» How to complete this task
Your answer must be every line below, repeated exactly.

-- Records for the exercise follows --

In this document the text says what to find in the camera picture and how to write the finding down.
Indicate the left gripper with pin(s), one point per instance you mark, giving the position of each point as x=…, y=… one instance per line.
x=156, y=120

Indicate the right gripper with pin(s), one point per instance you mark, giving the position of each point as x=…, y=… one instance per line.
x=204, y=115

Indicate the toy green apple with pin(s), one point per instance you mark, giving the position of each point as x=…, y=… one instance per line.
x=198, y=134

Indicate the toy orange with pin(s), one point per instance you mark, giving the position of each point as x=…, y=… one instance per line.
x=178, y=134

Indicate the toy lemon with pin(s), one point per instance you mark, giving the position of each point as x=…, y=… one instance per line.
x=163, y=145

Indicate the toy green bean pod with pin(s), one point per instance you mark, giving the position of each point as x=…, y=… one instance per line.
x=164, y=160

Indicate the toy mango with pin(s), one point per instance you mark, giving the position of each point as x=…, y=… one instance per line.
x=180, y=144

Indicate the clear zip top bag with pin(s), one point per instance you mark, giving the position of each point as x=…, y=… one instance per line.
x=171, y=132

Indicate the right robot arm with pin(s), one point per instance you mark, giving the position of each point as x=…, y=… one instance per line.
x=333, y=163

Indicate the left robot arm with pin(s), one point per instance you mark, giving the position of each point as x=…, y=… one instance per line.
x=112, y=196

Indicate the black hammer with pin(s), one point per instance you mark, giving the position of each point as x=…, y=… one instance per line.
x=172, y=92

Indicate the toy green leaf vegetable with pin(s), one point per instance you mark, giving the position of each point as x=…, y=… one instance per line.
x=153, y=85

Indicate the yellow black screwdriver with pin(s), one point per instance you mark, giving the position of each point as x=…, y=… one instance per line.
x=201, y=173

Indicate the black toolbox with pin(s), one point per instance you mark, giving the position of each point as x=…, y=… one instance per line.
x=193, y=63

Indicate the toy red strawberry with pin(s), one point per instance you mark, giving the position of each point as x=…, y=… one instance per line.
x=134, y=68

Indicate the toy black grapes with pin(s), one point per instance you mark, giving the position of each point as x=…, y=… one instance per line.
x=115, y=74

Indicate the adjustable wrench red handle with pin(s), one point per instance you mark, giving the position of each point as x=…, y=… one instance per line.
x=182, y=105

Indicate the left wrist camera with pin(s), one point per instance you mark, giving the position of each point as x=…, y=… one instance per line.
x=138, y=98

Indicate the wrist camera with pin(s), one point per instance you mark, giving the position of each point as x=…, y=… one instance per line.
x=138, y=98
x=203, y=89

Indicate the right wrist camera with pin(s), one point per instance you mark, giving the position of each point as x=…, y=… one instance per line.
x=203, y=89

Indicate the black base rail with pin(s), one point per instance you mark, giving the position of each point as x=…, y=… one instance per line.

-- Records for the exercise concluded --

» Answer box
In this document the text says what to find in the camera picture and how to write the finding down.
Indicate the left gripper with pin(s), one point per instance you mark, giving the position of each point as x=…, y=… one instance per line.
x=156, y=120

Indicate the right gripper with pin(s), one point per instance you mark, giving the position of each point as x=…, y=… one instance per line.
x=204, y=115

Indicate the toy green apple with pin(s), one point per instance you mark, giving the position of each point as x=…, y=… one instance per line.
x=198, y=134

Indicate the toy orange with pin(s), one point per instance you mark, giving the position of each point as x=…, y=… one instance per line.
x=178, y=134

Indicate the toy lemon with pin(s), one point per instance you mark, giving the position of each point as x=…, y=… one instance per line.
x=163, y=145

Indicate the toy green bean pod with pin(s), one point per instance you mark, giving the position of each point as x=…, y=… one instance per line.
x=164, y=160

Indicate the toy mango with pin(s), one point per instance you mark, giving the position of each point as x=…, y=… one instance per line.
x=180, y=144

Indicate the clear zip top bag with pin(s), one point per instance you mark, giving the position of each point as x=…, y=… one instance per line.
x=171, y=132

Indicate the right robot arm with pin(s), one point per instance you mark, giving the position of each point as x=…, y=… one instance per line.
x=333, y=163

Indicate the left robot arm with pin(s), one point per instance you mark, giving the position of each point as x=…, y=… one instance per line.
x=112, y=196

Indicate the black hammer with pin(s), one point per instance you mark, giving the position of each point as x=…, y=… one instance per line.
x=172, y=92

Indicate the toy green leaf vegetable with pin(s), one point per instance you mark, giving the position of each point as x=…, y=… one instance per line.
x=153, y=85

Indicate the yellow black screwdriver with pin(s), one point per instance you mark, giving the position of each point as x=…, y=… one instance per line.
x=201, y=173

Indicate the black toolbox with pin(s), one point per instance you mark, giving the position of each point as x=…, y=… one instance per line.
x=193, y=63

Indicate the toy red strawberry with pin(s), one point per instance you mark, giving the position of each point as x=…, y=… one instance per line.
x=134, y=68

Indicate the toy black grapes with pin(s), one point per instance you mark, giving the position of each point as x=…, y=… one instance per line.
x=115, y=74

Indicate the adjustable wrench red handle with pin(s), one point per instance you mark, giving the position of each point as x=…, y=… one instance per line.
x=182, y=105

Indicate the left wrist camera with pin(s), one point per instance you mark, giving the position of each point as x=…, y=… one instance per line.
x=138, y=98

Indicate the wrist camera with pin(s), one point per instance you mark, giving the position of each point as x=…, y=… one instance per line.
x=138, y=98
x=203, y=89

Indicate the right wrist camera with pin(s), one point per instance you mark, giving the position of each point as x=…, y=… one instance per line.
x=203, y=89

Indicate the black base rail with pin(s), one point per instance you mark, giving the position of each point as x=…, y=… one instance per line.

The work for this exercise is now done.